Dove: February 2010

Tuesday, February 16, 2010

To Do - 2/16

Misbehaving servers:

Extend the worker to run in 'test' mode, which tests a server for viability. If it fails to accomplish all of the pieces, reject it.
Profile the code using gprof on one of the misbehaving servers to find out why it is taking so long to do its processing.
One server is giving all 0 valued latencies, as well as bad absolute time. Find out why.

Make the analyzer not consider peers outside of the aoi.
√Make a new analyzer mode that outputs data suitable for use with R.

Figure out how to use R in batch-mode, to automatically generate pngs of the data.
Need to hook up shell script.

Monday, February 15, 2010

http://spreadsheets.google.com/ccc?key=0AjbHDjXctNgDdHlUaGpob2ZkT2RkZXV1clN2QW5LVXc&hl=en

This is telling me that something rather strange is going on with my network. Why the spikes? If they simply went up for all eternity, I would suspect some kind of bug or disconnection from the network. But they don't. Rather, some steadily increase up to 2000 ms, and then resume normal 100ms behavior. What's up with that?

To Do - 2/15

Back from my mini-vacation.

Misbehaving servers:

Extend the worker to run in 'test' mode, which tests a server for viability. If it fails to accomplish all of the pieces, reject it.
Profile the code using gprof on one of the misbehaving servers to find out why it is taking so long to do its processing.
One server is giving all 0 valued latencies, as well as bad absolute time. Find out why.

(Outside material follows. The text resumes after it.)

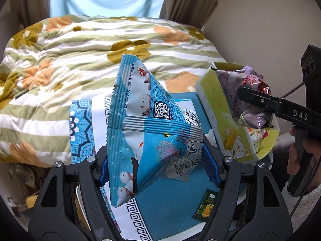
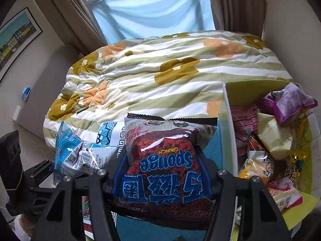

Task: Organize snacks
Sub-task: 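Carry the blue bag with the left tool while the right tool carries the Sponge bag to the box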

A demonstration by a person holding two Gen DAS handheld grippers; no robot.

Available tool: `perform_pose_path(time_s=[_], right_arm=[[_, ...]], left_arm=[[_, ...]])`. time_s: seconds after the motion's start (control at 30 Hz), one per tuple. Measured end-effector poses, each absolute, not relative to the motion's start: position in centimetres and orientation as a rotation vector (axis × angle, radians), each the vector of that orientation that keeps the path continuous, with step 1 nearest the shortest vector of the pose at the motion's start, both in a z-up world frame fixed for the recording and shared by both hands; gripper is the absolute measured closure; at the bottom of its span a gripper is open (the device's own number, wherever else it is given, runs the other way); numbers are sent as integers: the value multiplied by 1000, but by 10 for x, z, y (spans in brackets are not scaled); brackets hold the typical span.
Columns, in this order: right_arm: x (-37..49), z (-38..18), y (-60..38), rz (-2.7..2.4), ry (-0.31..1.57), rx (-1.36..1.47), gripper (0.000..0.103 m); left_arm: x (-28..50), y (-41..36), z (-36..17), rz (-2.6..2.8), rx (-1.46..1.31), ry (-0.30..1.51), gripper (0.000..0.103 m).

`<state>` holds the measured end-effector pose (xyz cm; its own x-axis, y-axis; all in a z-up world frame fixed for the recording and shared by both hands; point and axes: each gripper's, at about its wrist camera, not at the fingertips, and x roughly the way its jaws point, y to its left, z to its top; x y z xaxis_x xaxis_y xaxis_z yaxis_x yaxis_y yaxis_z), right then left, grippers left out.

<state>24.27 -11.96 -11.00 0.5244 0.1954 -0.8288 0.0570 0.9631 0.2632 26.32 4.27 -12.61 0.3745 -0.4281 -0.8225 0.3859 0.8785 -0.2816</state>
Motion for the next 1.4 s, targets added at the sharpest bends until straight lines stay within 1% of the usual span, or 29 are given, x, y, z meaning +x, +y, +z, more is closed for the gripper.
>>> perform_pose_path(time_s=[0.23, 0.4, 0.57, 0.77, 0.83, 0.87, 0.9, 0.97, 1.0, 1.1, 1.23, 1.4], right_arm=[[191, -70, -178, -33, 915, 304, 46], [159, -54, -239, -102, 867, 329, 46], [139, -51, -300, -134, 863, 356, 46], [127, -56, -357, -135, 871, 372, 46], [126, -61, -373, -130, 880, 378, 46], [126, -65, -380, -125, 887, 380, 46], [127, -68, -385, -119, 895, 381, 46], [130, -74, -395, -104, 912, 381, 46], [132, -77, -399, -93, 922, 379, 46], [136, -87, -410, -60, 944, 368, 46], [145, -97, -414, -15, 961, 375, 46], [158, -96, -411, 49, 952, 389, 46]], left_arm=[[252, -31, -87, -636, -14, 1006, 32], [240, -104, -73, -699, -5, 990, 32], [235, -183, -80, -745, -15, 1027, 32], [233, -256, -106, -781, -47, 1103, 32], [230, -278, -115, -786, -57, 1127, 29], [228, -288, -120, -790, -63, 1142, 22], [225, -295, -125, -785, -64, 1154, 13], [220, -302, -131, -752, -54, 1155, 4], [217, -304, -133, -737, -50, 1156, 3], [213, -300, -139, -685, -37, 1168, 3], [212, -273, -142, -621, -44, 1180, 3], [211, -247, -137, -536, -66, 1175, 3]])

Make the analyzer not consider peers outside of the aoi.
Make a new analyzer mode that outputs data suitable for use with gnuplot & write a shell script that calls the analyzer tool & then gnuplot. google chart api. R.

√Got gnuplot installed & working
Figure out how to use R in batch-mode, to automatically generate pngs of the data.
Need to hook up shell script.

Tuesday, February 9, 2010

To Do - 2/9

Misbehaving servers:

Extend the worker to run in 'test' mode, which tests a server for viability. If it fails to accomplish all of the pieces, reject it.
Profile the code using gprof on one of the misbehaving servers to find out why it is taking so long to do its processing.

Make the analyzer not consider peers outside of the aoi.
√Drop peers that I haven't heard from in over 5 seconds. I do this in the analysis, not the actual network. Maybe I should?
Make a new analyzer mode that outputs data suitable for use with gnuplot & write a shell script that calls the analyzer tool & then gnuplot.

√Got gnuplot installed & working
√Added -plot mode to analyzer.
Need to hook up shell script.

√Combine the recommendation messages with the position update message.

Found some time-related bugs. Fixed them.
Found some over-zealous asserts. Fixed them.
Data still isn't nearly as pretty as I'd like.

Monday, February 8, 2010

To Do - 2/8

remove the consistently misbehaving servers

Extend the worker to run in 'test' mode, which tests a server for viability. If it fails to accomplish all of the pieces, reject it.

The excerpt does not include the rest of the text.